Biais sexistes dans la santé : Une enquête alarmante

Les inégalités de genre dans le secteur de la santé

Publié le 8 mars 2026 à 9h05. Selon une enquête réalisée pour la Fédération hospitalière de France (FHF), les biais sexistes sont encore largement répandus dans le secteur de la santé. Plus de 40% des femmes déclarent que leurs douleurs ont déjà été minimisées par un professionnel de santé. Les femmes doivent-elles encore plus prouver que les hommes lorsqu'elles souffrent ? C'est la conclusion d'une étude menée par l'Ipsos pour la FHF, publiée ce dimanche 8 mars, en cette journée des droits des femmes.

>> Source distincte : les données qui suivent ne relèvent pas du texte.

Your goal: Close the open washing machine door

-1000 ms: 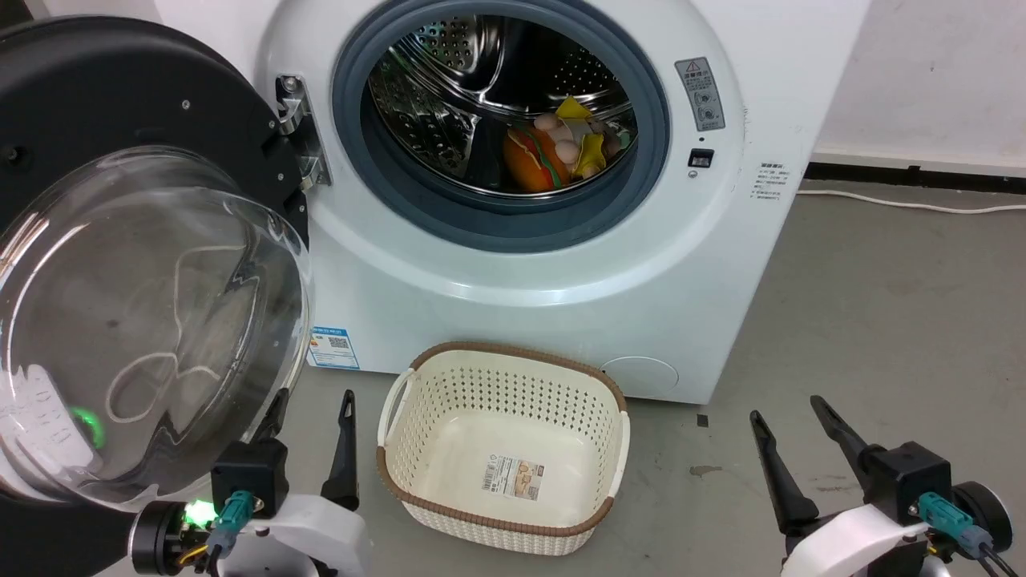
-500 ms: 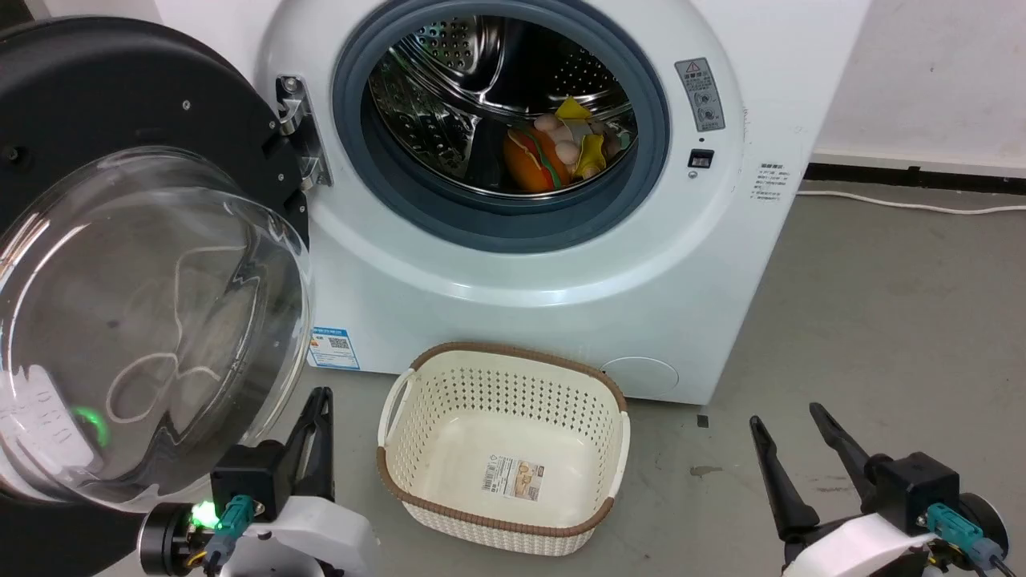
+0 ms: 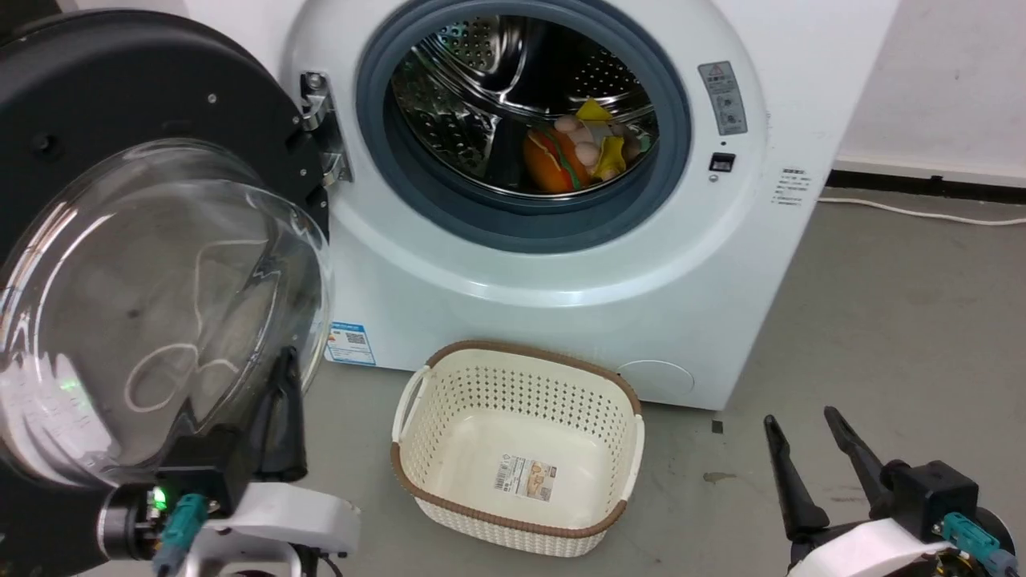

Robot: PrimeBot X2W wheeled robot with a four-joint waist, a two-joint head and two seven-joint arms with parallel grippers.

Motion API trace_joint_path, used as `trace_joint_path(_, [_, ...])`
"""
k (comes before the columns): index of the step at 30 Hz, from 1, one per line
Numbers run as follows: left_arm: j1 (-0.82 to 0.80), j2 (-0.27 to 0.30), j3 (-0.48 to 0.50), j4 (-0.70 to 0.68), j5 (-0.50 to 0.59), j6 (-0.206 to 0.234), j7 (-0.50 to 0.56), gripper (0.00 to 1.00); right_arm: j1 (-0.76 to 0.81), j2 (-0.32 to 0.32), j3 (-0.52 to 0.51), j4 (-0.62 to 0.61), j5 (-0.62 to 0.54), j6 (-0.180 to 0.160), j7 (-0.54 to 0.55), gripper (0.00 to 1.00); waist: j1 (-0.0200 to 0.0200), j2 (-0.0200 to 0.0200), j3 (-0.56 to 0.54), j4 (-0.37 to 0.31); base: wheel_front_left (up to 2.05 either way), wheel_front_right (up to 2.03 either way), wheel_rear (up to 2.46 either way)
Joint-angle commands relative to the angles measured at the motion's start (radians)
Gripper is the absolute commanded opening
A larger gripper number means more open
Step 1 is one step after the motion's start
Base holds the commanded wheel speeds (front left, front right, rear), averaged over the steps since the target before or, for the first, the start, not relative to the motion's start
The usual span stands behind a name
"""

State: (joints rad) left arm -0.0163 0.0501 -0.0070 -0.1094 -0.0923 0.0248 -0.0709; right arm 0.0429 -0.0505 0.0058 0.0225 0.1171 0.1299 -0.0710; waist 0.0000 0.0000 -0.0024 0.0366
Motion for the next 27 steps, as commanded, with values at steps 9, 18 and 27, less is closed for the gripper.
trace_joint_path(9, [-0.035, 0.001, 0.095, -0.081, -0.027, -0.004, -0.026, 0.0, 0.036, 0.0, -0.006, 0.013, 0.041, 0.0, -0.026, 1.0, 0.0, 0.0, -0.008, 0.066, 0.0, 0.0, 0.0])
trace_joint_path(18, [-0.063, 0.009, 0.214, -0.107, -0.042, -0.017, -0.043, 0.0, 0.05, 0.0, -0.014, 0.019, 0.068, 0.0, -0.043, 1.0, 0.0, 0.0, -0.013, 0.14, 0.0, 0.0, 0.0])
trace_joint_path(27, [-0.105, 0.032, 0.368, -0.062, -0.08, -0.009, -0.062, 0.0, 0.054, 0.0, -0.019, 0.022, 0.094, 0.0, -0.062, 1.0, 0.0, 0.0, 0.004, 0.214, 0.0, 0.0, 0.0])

Une minimisation des douleurs inacceptable

D'après cette enquête, près de la moitié des femmes (43%) disent avoir déjà subi une minimisation ou une banalisation de leurs douleurs par un professionnel de santé, simplement parce qu'elles sont des femmes. Un taux qui monte même à 69% pour les moins de 30 ans. "Aucune femme ne devrait avoir à convaincre qu'elle souffre pour que sa douleur soit reconnue et soulagée", déplore Zaynab Riet, déléguée générale de la FHF.

Conséquences directes des biais sexistes

D'autant que ces biais sexistes dans la prise en charge médicale entraînent des conséquences directes. "Près d'un tiers des femmes indiquent avoir déjà été confrontées à un refus d'antidouleurs ou d'anesthésie, ou à un traitement insuffisant au regard de l'intensité de leur douleur", pointe l'étude. "Le corps des femmes reste un espace de pressions normatives."

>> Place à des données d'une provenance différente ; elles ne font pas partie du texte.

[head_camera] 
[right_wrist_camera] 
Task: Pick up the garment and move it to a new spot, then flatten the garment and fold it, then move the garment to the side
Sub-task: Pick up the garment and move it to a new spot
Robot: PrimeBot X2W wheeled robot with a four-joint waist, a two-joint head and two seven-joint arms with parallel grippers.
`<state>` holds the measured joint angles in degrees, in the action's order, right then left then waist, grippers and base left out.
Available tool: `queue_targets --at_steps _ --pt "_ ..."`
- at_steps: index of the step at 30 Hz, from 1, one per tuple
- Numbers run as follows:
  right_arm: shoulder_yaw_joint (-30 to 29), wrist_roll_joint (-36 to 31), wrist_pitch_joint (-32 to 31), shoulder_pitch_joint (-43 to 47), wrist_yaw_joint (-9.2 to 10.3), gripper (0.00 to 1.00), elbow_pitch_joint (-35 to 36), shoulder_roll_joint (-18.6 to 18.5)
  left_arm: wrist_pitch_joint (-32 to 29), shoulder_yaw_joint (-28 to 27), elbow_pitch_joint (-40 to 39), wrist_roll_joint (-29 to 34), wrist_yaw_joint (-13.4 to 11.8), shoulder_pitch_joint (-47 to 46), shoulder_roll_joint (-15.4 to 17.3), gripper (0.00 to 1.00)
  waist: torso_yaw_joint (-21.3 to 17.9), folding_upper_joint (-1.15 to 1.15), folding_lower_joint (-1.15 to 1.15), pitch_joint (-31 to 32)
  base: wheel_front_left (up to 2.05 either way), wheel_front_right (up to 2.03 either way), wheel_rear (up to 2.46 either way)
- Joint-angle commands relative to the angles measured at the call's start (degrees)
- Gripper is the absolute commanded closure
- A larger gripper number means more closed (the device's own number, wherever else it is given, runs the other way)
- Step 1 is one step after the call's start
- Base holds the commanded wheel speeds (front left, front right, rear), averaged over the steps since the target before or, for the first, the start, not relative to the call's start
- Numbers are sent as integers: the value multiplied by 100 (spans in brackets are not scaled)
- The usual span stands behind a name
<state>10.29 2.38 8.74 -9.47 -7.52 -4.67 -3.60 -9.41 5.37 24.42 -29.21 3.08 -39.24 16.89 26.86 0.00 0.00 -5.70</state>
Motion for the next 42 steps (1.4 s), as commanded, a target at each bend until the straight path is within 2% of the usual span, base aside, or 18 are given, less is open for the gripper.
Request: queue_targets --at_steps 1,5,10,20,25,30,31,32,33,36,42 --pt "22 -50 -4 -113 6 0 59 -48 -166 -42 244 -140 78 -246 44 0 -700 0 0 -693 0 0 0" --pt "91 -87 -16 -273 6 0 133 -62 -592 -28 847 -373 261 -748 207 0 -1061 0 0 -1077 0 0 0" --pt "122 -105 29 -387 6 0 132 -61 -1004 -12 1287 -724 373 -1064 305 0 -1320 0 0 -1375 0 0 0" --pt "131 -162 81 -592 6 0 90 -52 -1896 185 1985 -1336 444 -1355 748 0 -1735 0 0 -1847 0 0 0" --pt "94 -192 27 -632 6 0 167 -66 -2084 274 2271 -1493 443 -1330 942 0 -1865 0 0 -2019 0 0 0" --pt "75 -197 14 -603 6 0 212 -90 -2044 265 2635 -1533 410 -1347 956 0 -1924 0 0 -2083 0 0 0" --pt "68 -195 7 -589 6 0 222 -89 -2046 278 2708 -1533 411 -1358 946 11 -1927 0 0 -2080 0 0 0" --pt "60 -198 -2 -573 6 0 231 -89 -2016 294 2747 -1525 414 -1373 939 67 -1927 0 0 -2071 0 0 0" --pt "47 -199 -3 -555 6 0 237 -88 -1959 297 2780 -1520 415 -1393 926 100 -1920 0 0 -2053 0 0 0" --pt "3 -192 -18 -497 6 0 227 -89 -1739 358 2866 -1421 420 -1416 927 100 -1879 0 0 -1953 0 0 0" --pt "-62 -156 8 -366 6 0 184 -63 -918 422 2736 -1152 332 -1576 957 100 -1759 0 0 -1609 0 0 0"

Examen gynécologique : un consentement souvent ignoré

Les consultations gynécologiques restent également parfois marquées par des pratiques problématiques. Un tiers des femmes déclare avoir déjà vécu une situation où leur consentement n'a pas été pleinement respecté lors d'un examen gynécologique, qu'il s'agisse d'un geste non consenti, d'un manque d'information, d'un respect insuffisant de l'intimité, ou encore de la présence non-annoncée d'un tiers lors de l'examen. Au total, plus d'une femme sur dix indique même avoir déjà souhaité interrompre un examen gynécologique sans parvenir à l'exprimer sur le moment.

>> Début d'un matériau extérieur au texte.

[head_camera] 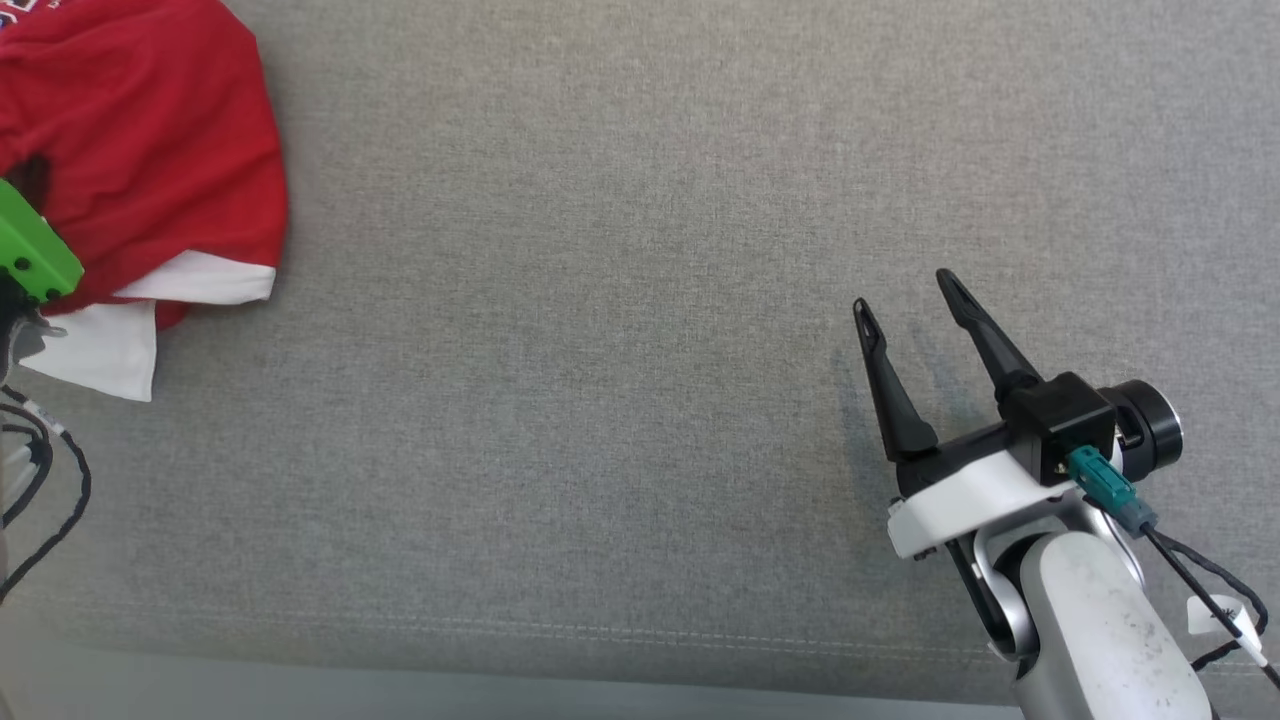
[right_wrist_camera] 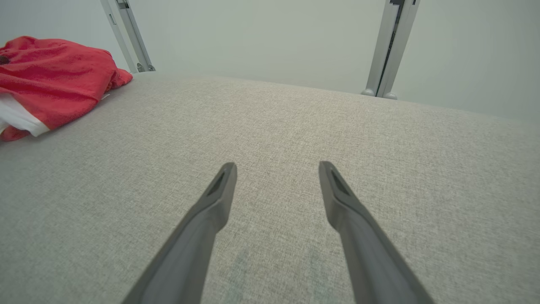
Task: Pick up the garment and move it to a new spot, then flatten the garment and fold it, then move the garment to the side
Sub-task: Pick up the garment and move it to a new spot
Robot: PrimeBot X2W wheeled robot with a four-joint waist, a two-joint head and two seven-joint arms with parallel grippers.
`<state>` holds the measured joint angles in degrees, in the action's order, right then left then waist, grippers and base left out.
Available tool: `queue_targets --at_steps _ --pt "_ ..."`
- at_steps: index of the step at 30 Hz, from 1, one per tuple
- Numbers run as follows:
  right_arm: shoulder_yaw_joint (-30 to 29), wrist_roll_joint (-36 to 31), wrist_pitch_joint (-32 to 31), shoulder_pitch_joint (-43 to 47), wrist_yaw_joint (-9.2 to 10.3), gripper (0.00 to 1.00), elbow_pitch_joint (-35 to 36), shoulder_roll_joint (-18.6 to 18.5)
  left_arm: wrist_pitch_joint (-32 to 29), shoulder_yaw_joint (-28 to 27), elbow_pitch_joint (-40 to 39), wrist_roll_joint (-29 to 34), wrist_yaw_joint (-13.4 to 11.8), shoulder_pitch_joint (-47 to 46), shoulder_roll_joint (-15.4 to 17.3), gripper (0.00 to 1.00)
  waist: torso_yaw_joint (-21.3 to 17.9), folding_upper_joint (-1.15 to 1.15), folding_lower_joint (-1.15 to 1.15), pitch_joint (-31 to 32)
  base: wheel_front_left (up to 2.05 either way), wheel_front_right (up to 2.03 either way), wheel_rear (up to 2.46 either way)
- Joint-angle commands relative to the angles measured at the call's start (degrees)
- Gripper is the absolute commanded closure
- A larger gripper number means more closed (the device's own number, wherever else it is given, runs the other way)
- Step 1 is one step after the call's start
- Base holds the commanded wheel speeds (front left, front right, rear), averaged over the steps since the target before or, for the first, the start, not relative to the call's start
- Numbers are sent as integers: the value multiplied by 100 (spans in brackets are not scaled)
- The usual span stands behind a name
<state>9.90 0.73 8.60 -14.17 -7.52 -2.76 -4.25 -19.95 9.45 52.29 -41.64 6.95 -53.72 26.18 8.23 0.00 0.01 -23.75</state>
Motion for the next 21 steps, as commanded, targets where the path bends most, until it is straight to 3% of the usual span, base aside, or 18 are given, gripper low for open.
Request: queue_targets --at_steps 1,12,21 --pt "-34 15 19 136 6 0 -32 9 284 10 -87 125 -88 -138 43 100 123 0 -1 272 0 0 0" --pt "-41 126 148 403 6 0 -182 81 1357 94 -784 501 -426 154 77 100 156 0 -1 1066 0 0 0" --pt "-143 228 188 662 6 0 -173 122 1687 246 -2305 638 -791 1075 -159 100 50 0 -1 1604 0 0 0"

Pressions sur la santé reproductive

Des pressions se font également ressentir au sujet de la grossesse. Toujours selon cette enquête, 14% des femmes indiquent avoir déjà ressenti une pression pour commencer, poursuivre ou arrêter une contraception contre leur volonté, et 7% déclarent avoir déjà subi une pression de la part d'un professionnel de santé pour poursuivre ou interrompre une grossesse contre leur volonté.

Un appel à l'action pour les droits des femmes

Ces situations rappellent que l'autonomie des femmes dans leurs choix en matière de santé reproductive, pourtant protégée par le droit, n'est pas toujours pleinement respectée. "Le corps des femmes reste un espace de pressions normatives et d'injonctions, qu'il s'agisse de la maternité, de la contraception ou de l'apparence", martèle la Fédération hospitalière de France.

Conclusion

Il est impératif que les professionnels de santé prennent conscience de ces biais sexistes et s'engagent à respecter les droits des femmes dans le cadre de leur prise en charge médicale. La FHF appelle à un changement dans les pratiques médicales pour garantir que chaque femme puisse bénéficier de soins appropriés et respectueux.